-- What is expected --
Copy each line below containing "hand".

○ ○ ○ ○

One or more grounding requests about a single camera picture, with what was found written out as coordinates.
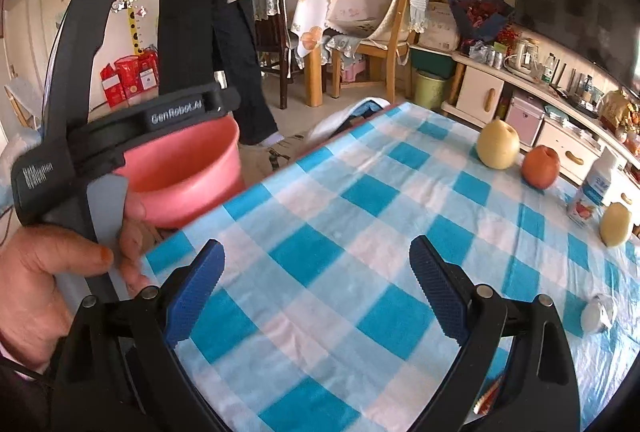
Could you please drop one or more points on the red gift boxes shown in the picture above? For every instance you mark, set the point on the red gift boxes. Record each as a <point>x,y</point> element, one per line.
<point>131,80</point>

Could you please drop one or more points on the red apple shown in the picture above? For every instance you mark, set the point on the red apple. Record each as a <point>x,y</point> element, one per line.
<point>541,167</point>

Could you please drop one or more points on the black television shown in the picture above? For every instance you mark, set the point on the black television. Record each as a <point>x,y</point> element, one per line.
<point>605,32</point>

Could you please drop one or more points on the white TV cabinet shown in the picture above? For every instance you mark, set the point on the white TV cabinet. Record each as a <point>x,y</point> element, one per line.
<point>481,93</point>

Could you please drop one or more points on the standing white yogurt bottle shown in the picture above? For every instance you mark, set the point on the standing white yogurt bottle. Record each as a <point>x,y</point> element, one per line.
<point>590,194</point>

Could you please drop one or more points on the green trash bin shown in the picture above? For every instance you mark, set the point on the green trash bin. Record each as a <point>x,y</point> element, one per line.
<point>429,90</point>

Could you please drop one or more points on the person in black clothes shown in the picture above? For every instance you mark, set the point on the person in black clothes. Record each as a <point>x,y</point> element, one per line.
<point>196,39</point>

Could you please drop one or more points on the person's left hand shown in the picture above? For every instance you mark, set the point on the person's left hand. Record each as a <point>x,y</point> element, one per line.
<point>34,315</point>

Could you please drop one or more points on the small red candy wrapper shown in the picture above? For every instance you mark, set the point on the small red candy wrapper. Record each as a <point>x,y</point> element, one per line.
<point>487,398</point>

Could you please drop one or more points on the blue white checkered tablecloth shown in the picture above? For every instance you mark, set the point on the blue white checkered tablecloth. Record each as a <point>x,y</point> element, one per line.
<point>318,323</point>

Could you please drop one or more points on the pink storage box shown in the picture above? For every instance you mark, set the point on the pink storage box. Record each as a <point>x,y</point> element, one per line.
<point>525,114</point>

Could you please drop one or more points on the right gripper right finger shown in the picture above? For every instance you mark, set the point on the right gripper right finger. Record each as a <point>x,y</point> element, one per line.
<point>538,390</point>

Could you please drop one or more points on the dark flower bouquet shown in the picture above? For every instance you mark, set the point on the dark flower bouquet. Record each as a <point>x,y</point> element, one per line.
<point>480,20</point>

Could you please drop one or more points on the yellow pear left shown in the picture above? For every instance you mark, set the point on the yellow pear left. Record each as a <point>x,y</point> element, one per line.
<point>498,145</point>

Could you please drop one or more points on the pink plastic bucket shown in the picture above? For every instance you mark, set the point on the pink plastic bucket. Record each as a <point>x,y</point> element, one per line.
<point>185,174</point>

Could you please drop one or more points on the white electric kettle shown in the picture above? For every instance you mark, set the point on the white electric kettle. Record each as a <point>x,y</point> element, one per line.
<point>524,59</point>

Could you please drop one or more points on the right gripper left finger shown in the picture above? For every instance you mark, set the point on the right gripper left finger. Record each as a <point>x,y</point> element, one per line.
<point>119,370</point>

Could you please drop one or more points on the dark wooden chair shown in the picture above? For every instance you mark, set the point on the dark wooden chair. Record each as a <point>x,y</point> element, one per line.
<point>273,43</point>

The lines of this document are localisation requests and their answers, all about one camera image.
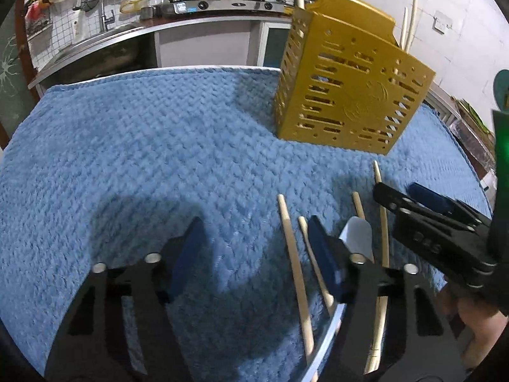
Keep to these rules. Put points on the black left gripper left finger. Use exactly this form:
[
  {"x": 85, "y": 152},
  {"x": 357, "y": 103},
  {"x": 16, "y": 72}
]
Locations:
[{"x": 117, "y": 327}]

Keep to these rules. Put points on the white plastic spoon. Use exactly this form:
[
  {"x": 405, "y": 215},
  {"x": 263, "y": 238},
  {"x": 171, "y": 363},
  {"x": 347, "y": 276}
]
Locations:
[{"x": 357, "y": 236}]

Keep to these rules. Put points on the steel sink faucet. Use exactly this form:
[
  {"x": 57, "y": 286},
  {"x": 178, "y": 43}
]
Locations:
[{"x": 99, "y": 4}]

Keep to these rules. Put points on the yellow perforated utensil holder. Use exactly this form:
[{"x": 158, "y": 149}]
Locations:
[{"x": 344, "y": 80}]

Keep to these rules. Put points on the silver gas stove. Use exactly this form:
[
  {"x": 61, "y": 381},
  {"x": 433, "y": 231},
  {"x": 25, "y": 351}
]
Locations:
[{"x": 171, "y": 8}]

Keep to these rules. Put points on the green round wall plate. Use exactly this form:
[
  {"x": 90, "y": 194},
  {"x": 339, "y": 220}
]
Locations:
[{"x": 501, "y": 89}]

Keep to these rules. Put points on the chopstick in holder right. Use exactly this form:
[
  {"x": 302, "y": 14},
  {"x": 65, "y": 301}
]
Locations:
[{"x": 409, "y": 25}]

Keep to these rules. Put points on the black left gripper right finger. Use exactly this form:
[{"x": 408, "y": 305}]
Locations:
[{"x": 387, "y": 327}]

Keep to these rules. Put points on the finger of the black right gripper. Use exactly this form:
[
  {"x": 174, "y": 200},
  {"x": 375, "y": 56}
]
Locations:
[
  {"x": 446, "y": 206},
  {"x": 394, "y": 201}
]

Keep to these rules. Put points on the person's right hand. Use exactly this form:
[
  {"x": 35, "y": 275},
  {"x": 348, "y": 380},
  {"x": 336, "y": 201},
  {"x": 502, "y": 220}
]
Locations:
[{"x": 485, "y": 321}]

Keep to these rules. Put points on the blue textured towel mat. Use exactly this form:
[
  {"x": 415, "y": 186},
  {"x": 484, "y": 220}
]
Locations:
[{"x": 110, "y": 169}]

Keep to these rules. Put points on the wooden chopstick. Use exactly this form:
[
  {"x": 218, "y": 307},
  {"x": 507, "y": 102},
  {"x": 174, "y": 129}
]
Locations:
[
  {"x": 298, "y": 278},
  {"x": 358, "y": 205},
  {"x": 327, "y": 298},
  {"x": 382, "y": 222}
]

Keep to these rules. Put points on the stainless steel sink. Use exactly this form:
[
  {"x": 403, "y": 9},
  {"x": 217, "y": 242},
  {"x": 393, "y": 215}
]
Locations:
[{"x": 94, "y": 40}]

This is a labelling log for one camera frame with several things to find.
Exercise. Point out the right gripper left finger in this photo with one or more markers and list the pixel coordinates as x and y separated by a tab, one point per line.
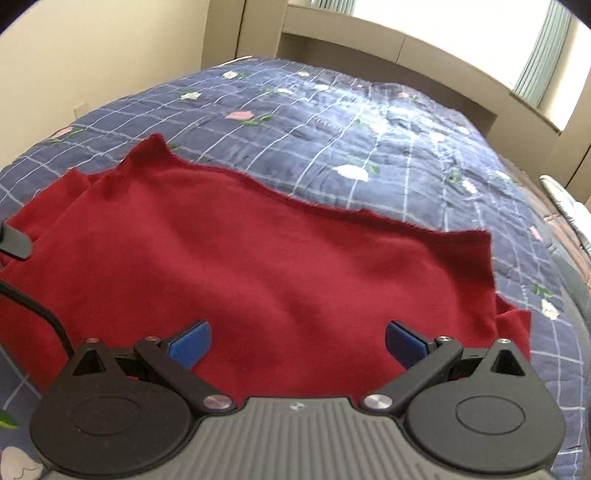
190	345

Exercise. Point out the white wall outlet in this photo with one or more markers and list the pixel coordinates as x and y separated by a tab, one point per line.
80	110

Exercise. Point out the blue plaid floral quilt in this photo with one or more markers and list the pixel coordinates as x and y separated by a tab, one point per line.
331	138

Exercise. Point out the striped window curtain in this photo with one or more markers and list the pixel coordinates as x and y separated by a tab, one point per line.
543	61

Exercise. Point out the white floral pillow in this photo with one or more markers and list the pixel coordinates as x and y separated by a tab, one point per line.
575	212

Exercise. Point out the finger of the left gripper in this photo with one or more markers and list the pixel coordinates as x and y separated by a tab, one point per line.
14	243

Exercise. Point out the red knit sweater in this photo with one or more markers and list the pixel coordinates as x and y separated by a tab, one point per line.
298	295

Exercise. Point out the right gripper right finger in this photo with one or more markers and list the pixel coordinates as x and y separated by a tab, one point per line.
406	345

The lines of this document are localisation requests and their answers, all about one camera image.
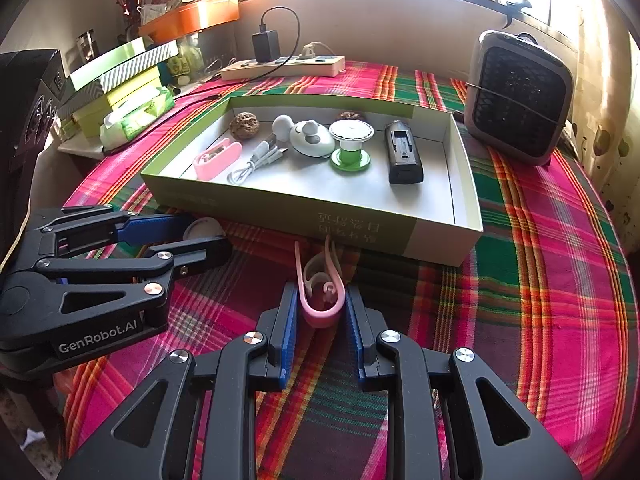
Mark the white round lidded jar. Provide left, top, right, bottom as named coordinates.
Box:
left=182, top=217, right=226, bottom=240

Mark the pink silicone strap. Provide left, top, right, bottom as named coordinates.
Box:
left=293, top=234, right=347, bottom=330

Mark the pink plastic clip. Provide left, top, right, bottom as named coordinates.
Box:
left=194, top=138, right=243, bottom=181

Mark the large brown walnut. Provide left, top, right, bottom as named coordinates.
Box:
left=229, top=112, right=260, bottom=141

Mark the white round ball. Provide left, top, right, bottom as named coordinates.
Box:
left=272, top=114, right=295, bottom=143

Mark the white panda toy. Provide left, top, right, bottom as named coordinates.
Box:
left=290, top=119, right=335, bottom=158

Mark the black battery charger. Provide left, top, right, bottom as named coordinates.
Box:
left=384, top=120, right=423, bottom=184

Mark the white green thread spool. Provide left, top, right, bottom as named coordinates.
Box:
left=329, top=119, right=374, bottom=172

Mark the small brown walnut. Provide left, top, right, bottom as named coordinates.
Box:
left=337, top=110, right=366, bottom=122

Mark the green tissue pack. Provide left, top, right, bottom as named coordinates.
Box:
left=99, top=86, right=175, bottom=152

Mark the yellow green box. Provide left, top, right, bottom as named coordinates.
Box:
left=72, top=66, right=160, bottom=140

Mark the striped white box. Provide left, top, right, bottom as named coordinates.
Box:
left=58, top=40, right=179, bottom=119

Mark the green lid box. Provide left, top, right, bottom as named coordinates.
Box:
left=67, top=37, right=145, bottom=91

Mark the plaid pink green cloth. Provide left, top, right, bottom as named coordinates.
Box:
left=64, top=138, right=639, bottom=479

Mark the green white cardboard tray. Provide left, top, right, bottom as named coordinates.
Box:
left=142, top=94, right=484, bottom=266

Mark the black power adapter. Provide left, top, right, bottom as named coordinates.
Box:
left=252, top=23, right=281, bottom=63

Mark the orange box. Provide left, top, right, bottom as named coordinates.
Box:
left=139, top=0, right=240, bottom=44

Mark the beige power strip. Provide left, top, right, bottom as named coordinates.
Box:
left=220, top=55, right=346, bottom=80

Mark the grey black space heater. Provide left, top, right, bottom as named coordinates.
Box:
left=463, top=30, right=574, bottom=166

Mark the beige patterned curtain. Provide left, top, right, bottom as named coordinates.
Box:
left=573, top=0, right=639, bottom=254

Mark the black charging cable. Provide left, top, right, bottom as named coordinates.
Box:
left=102, top=5, right=303, bottom=157

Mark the white plug with cable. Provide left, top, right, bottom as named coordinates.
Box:
left=298, top=41, right=335, bottom=60

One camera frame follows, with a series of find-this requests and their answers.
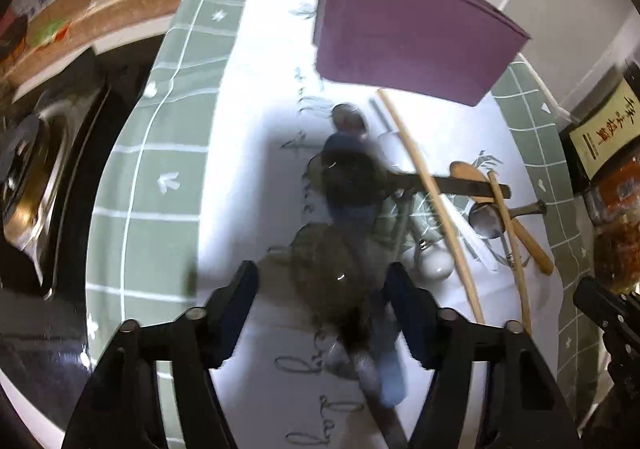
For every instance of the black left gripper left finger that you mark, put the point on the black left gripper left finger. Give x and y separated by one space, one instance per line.
120 404

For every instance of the wooden chopstick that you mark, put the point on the wooden chopstick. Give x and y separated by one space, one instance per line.
516 262
450 233

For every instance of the large metal spoon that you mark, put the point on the large metal spoon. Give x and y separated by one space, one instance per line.
487 222

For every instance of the blue plastic spoon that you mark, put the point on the blue plastic spoon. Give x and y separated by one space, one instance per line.
355 191

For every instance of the orange cap chili bottle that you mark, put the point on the orange cap chili bottle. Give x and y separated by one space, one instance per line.
613 206

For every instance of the white ceramic spoon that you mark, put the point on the white ceramic spoon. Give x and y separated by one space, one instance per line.
433 262

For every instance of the dark soy sauce bottle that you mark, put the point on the dark soy sauce bottle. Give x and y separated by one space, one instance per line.
607 132

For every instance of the gas stove burner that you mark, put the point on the gas stove burner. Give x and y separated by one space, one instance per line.
39 163

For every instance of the green white deer tablecloth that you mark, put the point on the green white deer tablecloth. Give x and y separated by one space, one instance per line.
210 169

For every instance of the small metal spoon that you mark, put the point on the small metal spoon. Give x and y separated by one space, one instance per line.
347 118

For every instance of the purple plastic utensil holder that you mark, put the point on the purple plastic utensil holder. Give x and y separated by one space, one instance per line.
449 49

○ ○ ○ ○

-- Result for this exercise --
Could you please drop one or more points on the person's left hand shown in the picture above? For every instance you mark, set the point on the person's left hand. Record each as a <point>x,y</point> element, one per line.
Keep to these rules. Put points on the person's right hand. Use exactly this form:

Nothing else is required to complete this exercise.